Après les attentats du 11 septembre 2001, des pressions ont été exercées en faveur d'un financement accru de la prévention du terrorisme, y compris du bioterrorisme, a expliqué M. Lee. Mais l'intérêt s'est émoussé avec le temps. Si les États-Unis étaient restés attentifs et avaient stocké le vaccin le plus sûr, l'épidémie de variole du singe aurait peut-être pu être stoppée net plus tôt cette année, a-t-il dit.

"Même si la menace n'est pas la même dans l'immédiat, la préparation à un scénario peut aider à en contrer un autre à l'avenir, a déclaré M. Lee. "Nous avons vraiment raté le coche sur ce point".

Il en va de même pour la polio, selon M. Lee. L'Organisation mondiale de la santé a déclaré les Amériques exemptes de ce virus potentiellement paralysant et mortel en 1979. Finalement, les méfaits de la polio ont disparu des manuels scolaires et l'urgence de certains parents à vacciner leurs enfants s'est dissipée.

Mais la polio a récemment été détectée dans les eaux usées de plusieurs comtés de New York, et a jusqu'à présent paralysé une personne. Chaque cas de polio paralytique n'est que la partie émergée de l'iceberg et représente souvent des centaines de cas supplémentaires qui ne présentent pas de symptômes ou ressemblent beaucoup à la grippe.

"Nous devons nous rappeler que le problème n'a pas disparu, il a été traité", a déclaré M. Lee. "Il faut continuer à gérer le problème. Comment avons-nous fait pour que notre pays soit exempt de polio ? Nous avons atteint des niveaux de vaccination suffisamment élevés. Nous devons maintenir ces niveaux."

Un atterrissage en douceur pour le moment ?

L'avion repose sur le tarmac - le CDC dans la cabine du pilote, les Américains poussant de lourds soupirs de soulagement dans les sacs à oxygène suspendus au plafond. Pendant ce temps, subrepticement, le COVID circule dans la cabine, comme il le fait depuis des mois et des années maintenant.

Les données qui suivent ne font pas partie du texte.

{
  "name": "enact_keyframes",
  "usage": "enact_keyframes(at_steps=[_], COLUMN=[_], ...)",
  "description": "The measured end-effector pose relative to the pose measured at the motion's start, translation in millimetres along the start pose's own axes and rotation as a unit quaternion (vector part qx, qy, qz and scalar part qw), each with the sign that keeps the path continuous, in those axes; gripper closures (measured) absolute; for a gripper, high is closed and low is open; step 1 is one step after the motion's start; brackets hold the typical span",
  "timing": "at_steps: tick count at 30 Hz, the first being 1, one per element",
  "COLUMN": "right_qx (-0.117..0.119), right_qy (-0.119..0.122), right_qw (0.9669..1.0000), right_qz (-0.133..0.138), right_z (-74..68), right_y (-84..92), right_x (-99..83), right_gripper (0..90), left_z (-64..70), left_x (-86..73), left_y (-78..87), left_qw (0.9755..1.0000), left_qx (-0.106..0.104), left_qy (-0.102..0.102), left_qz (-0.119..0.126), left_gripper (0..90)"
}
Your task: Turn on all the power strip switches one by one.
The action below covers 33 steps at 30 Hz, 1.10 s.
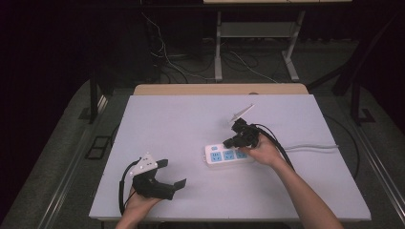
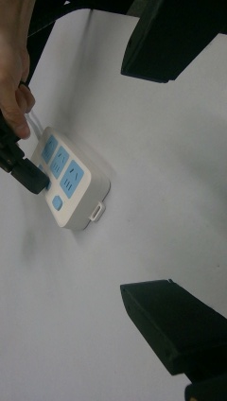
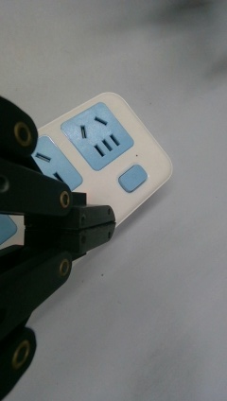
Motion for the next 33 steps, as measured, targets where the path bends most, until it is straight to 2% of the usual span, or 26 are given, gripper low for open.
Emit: enact_keyframes(at_steps=[5, 13, 21, 26, 33], right_qx=[0.003, -0.001, -0.005, -0.003, 0.002], right_qy=[-0.004, 0.009, 0.019, 0.027, 0.038], right_qw=[1.0000, 0.9999, 0.9997, 0.9995, 0.9993], right_qz=[-0.003, 0.010, 0.015, 0.012, 0.003], right_z=[-1.8, -7.4, -10.4, -15.9, -22.1], right_y=[2.9, 20.3, 29.1, 27.7, 16.6], right_x=[0.3, 8.6, 19.7, 28.3, 33.3], right_gripper=[90.0, 90.0, 90.0, 90.0, 90.0], left_z=[0.0, 0.6, -0.1, 0.3, 0.0], left_x=[-0.2, 0.1, 0.2, 0.2, 0.2], left_y=[0.3, 0.3, 0.8, 1.1, 1.8], left_qw=[1.0000, 1.0000, 1.0000, 1.0000, 1.0000], left_qx=[0.000, 0.000, 0.001, 0.000, 0.000], left_qy=[0.001, 0.000, 0.001, 0.000, -0.001], left_qz=[0.001, 0.000, 0.003, 0.003, 0.005], left_gripper=[0.0, 0.0, 0.0, 0.0, 0.0])
Point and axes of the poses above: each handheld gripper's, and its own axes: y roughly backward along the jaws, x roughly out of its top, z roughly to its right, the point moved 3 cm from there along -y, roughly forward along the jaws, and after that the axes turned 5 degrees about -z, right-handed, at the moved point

Cet automne, la Maison Blanche prévoit une poussée de COVID qui pourrait atteindre 100 000 infections - une poussée plus importante que toutes celles que nous avons connues jusqu'à présent. Sans financement supplémentaire du Congrès, l'Amérique ne disposera pas des fonds nécessaires pour être en première ligne pour les nouveaux vaccins, s'ils deviennent disponibles, a prévenu l'administration Biden au printemps.

Que se passera-t-il si la prédiction se réalise, se demande Lee. Lorsque le CDC fera à nouveau volte-face et demandera aux Américains de se masquer - pas même au premier signe d'une augmentation des problèmes, mais après que les hôpitaux soient potentiellement remplis et que les décès augmentent ?

"Dans quelle mesure les gens vont-ils se conformer à l'utilisation des masques ? Les exigences en matière de vaccination ?" a-t-il demandé. "Vous avez déjà préparé le terrain pour que les gens ne fassent pas attention".